The man kept up his patter as he stepped back, seemingly coincidentally knocking the alchemist's vials well away from him in the motion. The man didn't /look/ like he felt subservient or respectful. There was cunning in those piggy eyes.
"We're going to go to the Watchhouse," said Dalliance, another use of [Locomotion] placing him gently on the ground next to the column's base -- it had been too far to jump cleanly. He kept his bow readied, just in case.
"And what do you think they do at the watch-house, lad?" asked the man with deceptive gentleness.
"I'm not arguing with you."
Dalliance was trying not to gag.
"Don--" began the alchemist, but a brutal boot knocked his head back, staring up at the stone ceiling above them, and the attacker was in motion again, flinging a vial of alchemical providence at Dalliance with one hand while diving into the shelter of a garden bench.
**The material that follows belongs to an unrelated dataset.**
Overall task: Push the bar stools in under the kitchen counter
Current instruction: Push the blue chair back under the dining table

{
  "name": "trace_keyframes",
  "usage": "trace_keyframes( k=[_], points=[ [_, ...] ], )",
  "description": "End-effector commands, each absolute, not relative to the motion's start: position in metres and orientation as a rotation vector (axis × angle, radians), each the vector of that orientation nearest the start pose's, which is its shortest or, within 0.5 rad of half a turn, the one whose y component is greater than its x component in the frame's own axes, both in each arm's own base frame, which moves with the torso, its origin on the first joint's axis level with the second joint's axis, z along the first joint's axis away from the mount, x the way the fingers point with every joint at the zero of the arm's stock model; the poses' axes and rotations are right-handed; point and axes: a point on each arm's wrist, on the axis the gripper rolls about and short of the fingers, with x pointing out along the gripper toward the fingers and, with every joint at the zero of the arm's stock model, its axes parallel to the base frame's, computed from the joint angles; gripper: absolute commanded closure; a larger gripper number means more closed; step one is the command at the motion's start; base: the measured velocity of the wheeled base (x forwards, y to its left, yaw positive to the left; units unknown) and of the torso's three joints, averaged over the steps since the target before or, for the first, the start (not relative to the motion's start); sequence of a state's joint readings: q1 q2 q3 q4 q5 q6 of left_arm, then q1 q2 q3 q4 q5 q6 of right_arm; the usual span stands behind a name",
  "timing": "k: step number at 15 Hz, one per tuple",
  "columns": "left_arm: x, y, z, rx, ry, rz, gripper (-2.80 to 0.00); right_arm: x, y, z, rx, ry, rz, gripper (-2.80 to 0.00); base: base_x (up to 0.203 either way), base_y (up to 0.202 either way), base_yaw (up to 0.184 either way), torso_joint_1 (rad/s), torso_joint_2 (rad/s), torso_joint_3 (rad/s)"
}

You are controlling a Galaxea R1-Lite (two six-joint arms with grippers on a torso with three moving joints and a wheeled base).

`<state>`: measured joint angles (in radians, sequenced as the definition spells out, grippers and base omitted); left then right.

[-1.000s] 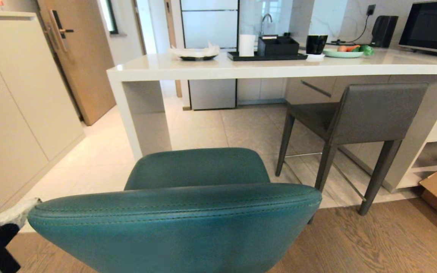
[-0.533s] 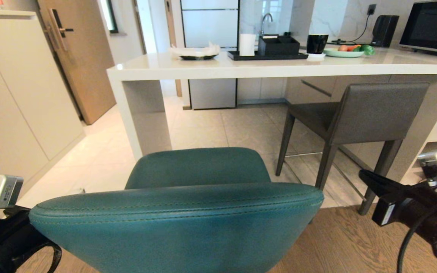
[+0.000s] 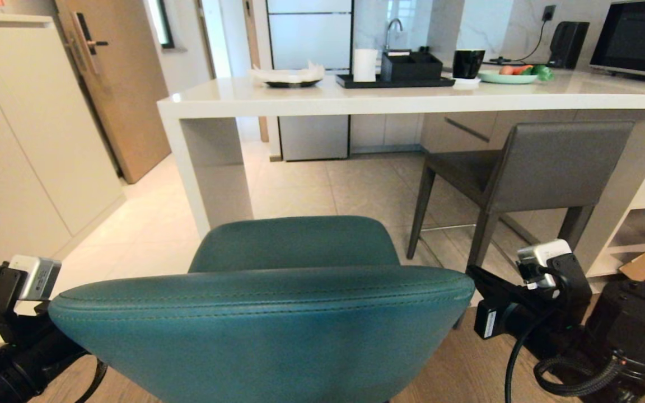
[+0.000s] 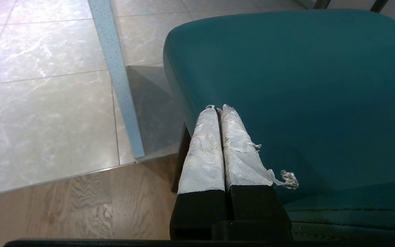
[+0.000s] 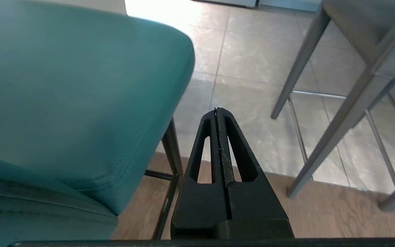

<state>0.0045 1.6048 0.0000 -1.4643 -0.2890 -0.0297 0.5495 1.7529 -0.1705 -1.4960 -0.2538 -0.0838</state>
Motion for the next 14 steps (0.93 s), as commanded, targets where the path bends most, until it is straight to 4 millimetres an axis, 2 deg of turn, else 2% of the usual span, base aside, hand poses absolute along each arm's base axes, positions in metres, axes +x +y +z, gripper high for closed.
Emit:
trace_keyframes(
  k=[1, 4, 8, 10, 14],
  points=[
    [0.181, -0.012, 0.108, -0.057, 0.144, -0.317, 0.0, 0.199, 0.126, 0.103, -0.128, 0.087, 0.336, 0.0, 0.0, 0.0, 0.0, 0.0, 0.0, 0.0],
    [0.181, -0.018, 0.108, -0.068, 0.145, -0.349, 0.0, 0.201, 0.139, 0.102, -0.127, 0.081, 0.373, 0.0, 0.0, 0.0, 0.0, 0.0, 0.0, 0.0],
    [0.186, -0.029, 0.104, -0.125, 0.179, -0.403, 0.0, 0.227, 0.158, 0.107, -0.122, 0.035, 0.36, 0.0, 0.0, 0.0, 0.0, 0.0, 0.0, 0.0],
    [0.192, -0.039, 0.101, -0.122, 0.192, -0.447, 0.0, 0.235, 0.163, 0.102, -0.128, 0.043, 0.348, 0.0, 0.0, 0.0, 0.0, 0.0, 0.0, 0.0],
    [0.205, -0.054, 0.09, -0.116, 0.223, -0.501, 0.0, 0.25, 0.17, 0.109, -0.14, 0.022, 0.336, 0.0, 0.0, 0.0, 0.0, 0.0, 0.0, 0.0]
  ],
)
Alchemist's fire, Dalliance realized. It would cling to him with invisible flames, purple at their very extremity, and burn away his mana.
The wind-which-was-a-boy roared briefly, settling back onto the garden path behind the bench, as the alchemist's fire splattered on the garden wall and began to eat away at the mana lights. The soldier in front of him stared at him, then spat on the ground. "Kill me then," he said flatly. "Not going to jail."
"He'd just die anyway," groaned the alchemist, still flat on his back. "Dame Linnorm burns them what goes after alchemists. Says it's to raise awareness."
The patch of wall where the alchemist's fire had taken root darkened as the mana lights flickered and died. The flowers were wilting.
Any that didn't burn would die anyway, he knew. It seemed like a senseless waste. This whole thing did.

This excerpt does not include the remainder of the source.